EXERCISE OBJECTIVE: Output the data in full. Keep every word exact and exclude the pictures.

DATA BELOW:
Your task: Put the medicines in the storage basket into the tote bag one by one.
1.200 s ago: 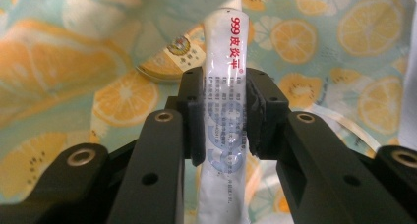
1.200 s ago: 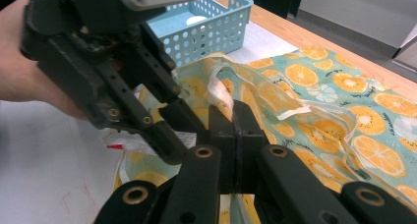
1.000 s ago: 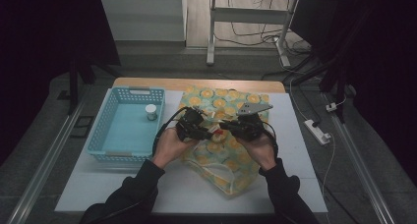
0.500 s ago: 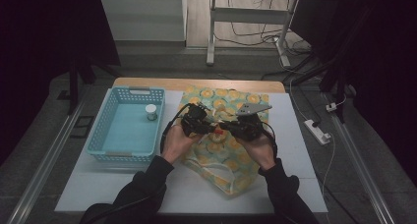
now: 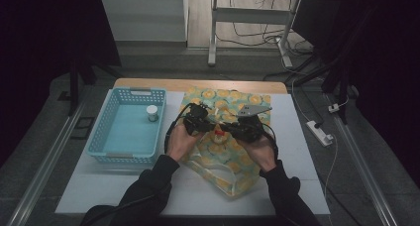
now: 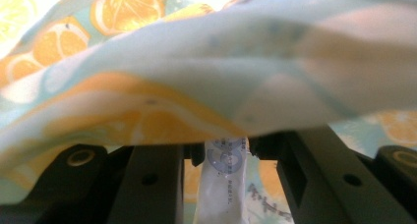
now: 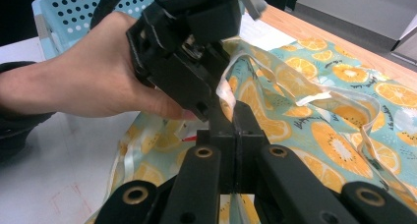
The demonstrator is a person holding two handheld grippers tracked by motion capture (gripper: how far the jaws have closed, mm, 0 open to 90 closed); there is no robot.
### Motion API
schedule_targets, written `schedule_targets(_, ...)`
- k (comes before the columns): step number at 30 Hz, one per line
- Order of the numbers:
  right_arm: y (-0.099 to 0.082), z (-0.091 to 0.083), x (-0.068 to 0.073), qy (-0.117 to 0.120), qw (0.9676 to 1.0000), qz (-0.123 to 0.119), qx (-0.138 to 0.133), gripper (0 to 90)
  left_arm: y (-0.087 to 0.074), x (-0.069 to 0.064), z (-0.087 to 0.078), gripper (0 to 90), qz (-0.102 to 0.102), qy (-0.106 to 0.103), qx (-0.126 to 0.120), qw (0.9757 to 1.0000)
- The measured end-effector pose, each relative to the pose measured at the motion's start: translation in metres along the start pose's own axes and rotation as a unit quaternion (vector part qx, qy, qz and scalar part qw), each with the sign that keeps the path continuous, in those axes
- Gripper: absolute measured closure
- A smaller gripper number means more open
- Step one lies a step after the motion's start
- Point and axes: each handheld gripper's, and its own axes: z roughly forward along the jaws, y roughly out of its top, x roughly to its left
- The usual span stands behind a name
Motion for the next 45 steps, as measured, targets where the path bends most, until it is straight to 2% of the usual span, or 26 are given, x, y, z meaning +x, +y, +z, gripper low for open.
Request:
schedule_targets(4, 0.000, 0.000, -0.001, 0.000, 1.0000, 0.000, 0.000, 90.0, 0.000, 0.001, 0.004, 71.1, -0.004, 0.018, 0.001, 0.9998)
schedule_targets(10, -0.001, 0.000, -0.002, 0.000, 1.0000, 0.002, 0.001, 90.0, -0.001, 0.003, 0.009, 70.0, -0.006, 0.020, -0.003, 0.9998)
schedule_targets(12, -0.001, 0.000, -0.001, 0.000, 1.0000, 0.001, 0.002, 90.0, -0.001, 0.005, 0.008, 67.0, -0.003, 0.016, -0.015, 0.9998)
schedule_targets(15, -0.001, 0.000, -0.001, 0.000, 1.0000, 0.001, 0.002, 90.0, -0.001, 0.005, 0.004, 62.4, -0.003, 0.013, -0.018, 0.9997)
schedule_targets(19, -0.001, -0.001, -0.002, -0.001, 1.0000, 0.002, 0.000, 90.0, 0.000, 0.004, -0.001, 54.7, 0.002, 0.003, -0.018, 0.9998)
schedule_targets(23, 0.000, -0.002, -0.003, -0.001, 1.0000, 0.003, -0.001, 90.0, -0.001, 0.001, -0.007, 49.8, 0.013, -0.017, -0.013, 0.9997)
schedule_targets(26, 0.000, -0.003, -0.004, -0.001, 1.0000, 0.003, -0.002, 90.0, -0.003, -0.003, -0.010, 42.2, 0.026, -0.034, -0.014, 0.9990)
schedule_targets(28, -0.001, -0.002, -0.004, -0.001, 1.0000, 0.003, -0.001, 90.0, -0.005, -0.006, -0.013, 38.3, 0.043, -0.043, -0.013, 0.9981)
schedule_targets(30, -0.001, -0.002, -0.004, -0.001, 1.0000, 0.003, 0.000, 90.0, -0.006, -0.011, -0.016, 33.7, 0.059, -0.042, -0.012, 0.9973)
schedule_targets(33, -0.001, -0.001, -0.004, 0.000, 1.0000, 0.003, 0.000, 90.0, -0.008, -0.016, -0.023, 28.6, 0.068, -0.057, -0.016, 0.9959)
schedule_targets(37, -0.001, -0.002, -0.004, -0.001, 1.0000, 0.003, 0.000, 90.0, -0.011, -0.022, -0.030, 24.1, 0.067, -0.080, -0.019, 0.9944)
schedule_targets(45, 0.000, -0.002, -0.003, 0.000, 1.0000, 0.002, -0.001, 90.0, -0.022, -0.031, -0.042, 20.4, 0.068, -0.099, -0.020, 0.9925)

ANSWER AREA:
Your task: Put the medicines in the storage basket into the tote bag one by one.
1.200 s ago: 
1.200 s ago: 
1.000 s ago: 
0.500 s ago: 
now: 
now: 
now: 
The demonstrator is a person holding two handheld grippers tracked by motion capture (gripper: how far the jaws have closed, mm, 0 open to 90 closed); there is no robot.
### Motion API
schedule_targets, written `schedule_targets(_, ...)`
- k (comes before the columns): step number at 30 Hz, one per line
- Order of the numbers:
  right_arm: y (-0.099 to 0.082), z (-0.091 to 0.083), x (-0.068 to 0.073), qy (-0.117 to 0.120), qw (0.9676 to 1.0000), qz (-0.123 to 0.119), qx (-0.138 to 0.133), gripper (0 to 90)
  left_arm: y (-0.087 to 0.074), x (-0.069 to 0.064), z (-0.087 to 0.078), gripper (0 to 90), qz (-0.102 to 0.102), qy (-0.106 to 0.103), qx (-0.126 to 0.120), qw (0.9757 to 1.0000)
- The measured end-effector pose, each relative to the pose measured at the motion's start: translation in metres along the start pose's own axes and rotation as a unit quaternion (vector part qx, qy, qz and scalar part qw), each with the sign that keeps the path continuous, in those axes
- Gripper: absolute measured closure
- A smaller gripper number means more open
- Step one lies a step after the motion's start
- Point and axes: each handheld gripper's, and its own axes: z roughly forward along the jaws, y roughly out of its top, x roughly to its left
- The usual span stands behind a name
Motion for the next 45 steps, as measured, targets where the path bends most, until it is straight to 2% of the usual span, or 26 are given, x, y, z meaning +x, +y, +z, gripper low for open.
Request:
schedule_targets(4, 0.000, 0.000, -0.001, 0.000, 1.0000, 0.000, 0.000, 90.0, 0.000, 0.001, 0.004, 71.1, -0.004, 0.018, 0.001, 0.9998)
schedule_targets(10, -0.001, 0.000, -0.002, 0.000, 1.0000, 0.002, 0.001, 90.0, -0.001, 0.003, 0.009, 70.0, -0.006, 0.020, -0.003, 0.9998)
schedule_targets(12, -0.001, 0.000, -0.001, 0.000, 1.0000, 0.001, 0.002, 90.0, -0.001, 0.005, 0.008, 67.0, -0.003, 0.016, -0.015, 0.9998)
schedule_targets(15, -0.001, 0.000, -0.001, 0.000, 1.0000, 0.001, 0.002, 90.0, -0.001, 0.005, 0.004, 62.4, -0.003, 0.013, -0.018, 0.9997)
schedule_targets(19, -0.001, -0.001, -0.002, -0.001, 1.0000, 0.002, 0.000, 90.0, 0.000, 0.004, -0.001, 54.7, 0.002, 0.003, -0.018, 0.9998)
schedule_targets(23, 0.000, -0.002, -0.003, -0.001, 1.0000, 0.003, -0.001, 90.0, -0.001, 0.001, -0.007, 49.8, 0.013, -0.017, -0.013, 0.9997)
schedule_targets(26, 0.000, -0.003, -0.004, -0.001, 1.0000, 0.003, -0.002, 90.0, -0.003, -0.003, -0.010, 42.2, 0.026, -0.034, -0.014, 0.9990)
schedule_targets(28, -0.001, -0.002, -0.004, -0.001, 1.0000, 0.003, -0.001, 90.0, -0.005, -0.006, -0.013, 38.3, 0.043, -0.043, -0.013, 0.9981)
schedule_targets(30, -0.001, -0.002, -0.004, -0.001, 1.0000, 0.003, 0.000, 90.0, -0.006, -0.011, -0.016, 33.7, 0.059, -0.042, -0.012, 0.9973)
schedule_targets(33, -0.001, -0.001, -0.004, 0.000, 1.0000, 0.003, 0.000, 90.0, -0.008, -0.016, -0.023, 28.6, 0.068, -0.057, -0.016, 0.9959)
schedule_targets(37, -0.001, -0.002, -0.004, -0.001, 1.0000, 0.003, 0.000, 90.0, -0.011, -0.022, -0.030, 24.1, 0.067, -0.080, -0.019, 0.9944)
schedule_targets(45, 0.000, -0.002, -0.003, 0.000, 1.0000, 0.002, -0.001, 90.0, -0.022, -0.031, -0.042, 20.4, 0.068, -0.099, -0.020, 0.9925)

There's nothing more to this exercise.